╔══
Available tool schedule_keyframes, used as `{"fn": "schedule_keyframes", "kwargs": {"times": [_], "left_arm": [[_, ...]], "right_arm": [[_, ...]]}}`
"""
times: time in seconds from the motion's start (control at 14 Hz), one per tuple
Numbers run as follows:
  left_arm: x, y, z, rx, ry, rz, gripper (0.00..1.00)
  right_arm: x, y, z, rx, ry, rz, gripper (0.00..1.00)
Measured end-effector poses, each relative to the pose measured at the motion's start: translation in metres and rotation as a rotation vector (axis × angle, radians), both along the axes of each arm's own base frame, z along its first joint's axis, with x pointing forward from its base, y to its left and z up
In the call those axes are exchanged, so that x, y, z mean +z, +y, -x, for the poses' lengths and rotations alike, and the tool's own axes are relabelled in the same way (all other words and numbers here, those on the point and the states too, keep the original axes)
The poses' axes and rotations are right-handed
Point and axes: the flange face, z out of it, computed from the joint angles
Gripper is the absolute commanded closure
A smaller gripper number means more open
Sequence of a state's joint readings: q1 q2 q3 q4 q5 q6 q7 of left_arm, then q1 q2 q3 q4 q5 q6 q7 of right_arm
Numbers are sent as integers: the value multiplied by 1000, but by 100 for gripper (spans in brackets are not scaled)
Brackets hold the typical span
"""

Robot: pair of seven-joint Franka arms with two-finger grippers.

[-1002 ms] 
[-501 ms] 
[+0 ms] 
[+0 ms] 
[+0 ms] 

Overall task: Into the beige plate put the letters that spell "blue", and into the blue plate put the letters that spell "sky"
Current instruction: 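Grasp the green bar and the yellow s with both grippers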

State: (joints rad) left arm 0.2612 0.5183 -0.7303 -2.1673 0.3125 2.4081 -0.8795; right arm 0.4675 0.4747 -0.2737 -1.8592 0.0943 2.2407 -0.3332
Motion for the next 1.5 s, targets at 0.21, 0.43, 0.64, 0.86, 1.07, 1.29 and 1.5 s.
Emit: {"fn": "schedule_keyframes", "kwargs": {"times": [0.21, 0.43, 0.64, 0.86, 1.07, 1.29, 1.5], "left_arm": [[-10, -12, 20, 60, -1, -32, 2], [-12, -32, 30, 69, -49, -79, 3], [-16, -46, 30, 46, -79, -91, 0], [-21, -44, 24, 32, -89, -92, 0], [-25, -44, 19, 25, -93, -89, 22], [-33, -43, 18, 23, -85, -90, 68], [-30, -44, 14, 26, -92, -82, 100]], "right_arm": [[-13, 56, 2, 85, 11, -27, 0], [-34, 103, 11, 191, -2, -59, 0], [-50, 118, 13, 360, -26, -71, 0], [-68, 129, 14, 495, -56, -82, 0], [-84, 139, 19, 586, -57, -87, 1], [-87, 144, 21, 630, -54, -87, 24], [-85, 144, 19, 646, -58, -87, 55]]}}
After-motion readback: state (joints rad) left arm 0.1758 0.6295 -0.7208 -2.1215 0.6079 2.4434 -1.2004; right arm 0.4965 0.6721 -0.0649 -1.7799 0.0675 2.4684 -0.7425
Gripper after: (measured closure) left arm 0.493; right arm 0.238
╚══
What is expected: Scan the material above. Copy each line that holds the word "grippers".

Written response:
Robot: pair of seven-joint Franka arms with two-finger grippers.
Current instruction: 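Grasp the green bar and the yellow s with both grippers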

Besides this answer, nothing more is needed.